En 1935, à Venise, la jolie Marcella, femme de chambre dans un hôtel du Lido, contemple, béate d'admiration, les fastes du célèbre festival. Bientôt, elle n'a plus qu'une idée en tête : devenir une star à son tour. Elle abandonne Roberto, son encombrant fiancé, et s'arrange pour devenir la maîtresse de Benito Mussolini, ni plus ni moins. Le Duce fait d'elle une vedette. La voilà honorée par Cinecittà toute entière. Les années passent. En 1943, Mussolini est capturé et pendu par un groupe de résistants. Le régime fasciste s'effondre aussitôt. Prudente, Marcella s'enfuit, histoire de se faire oublier. De retour à Venise, elle séduit et épouse un riche industriel suisse.
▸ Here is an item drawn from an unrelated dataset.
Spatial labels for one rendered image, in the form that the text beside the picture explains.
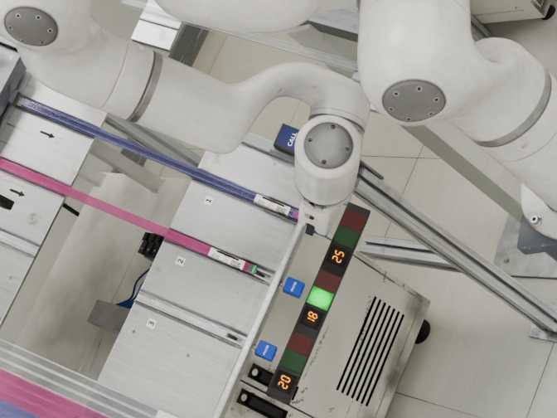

Mais, Roberto ne l'a pas oubliée...

La critique :

Si l'on souhaite évoquer un sommet de la comédie italienne tel que La Carrière d'une femme de chambre , il est indispensable de se replonger dans l'histoire du cinéma italien durant la période dite "des téléphones blancs". Risi avait ainsi choisi comme titre orignal Telefoni Bianchi afin d'évoquer une série de longs-métrages tournés de 1937 à 1941 qui mettaient en scène des marivaudages par le biais de communications téléphoniques. Si la plupart des Italiens dans leur vie de tous les jours utilisaient des téléphones noirs, ces films employaient des combinés blancs pour nous signifier la réussite financière de ses personnages filmés dans des appartements suréclairés.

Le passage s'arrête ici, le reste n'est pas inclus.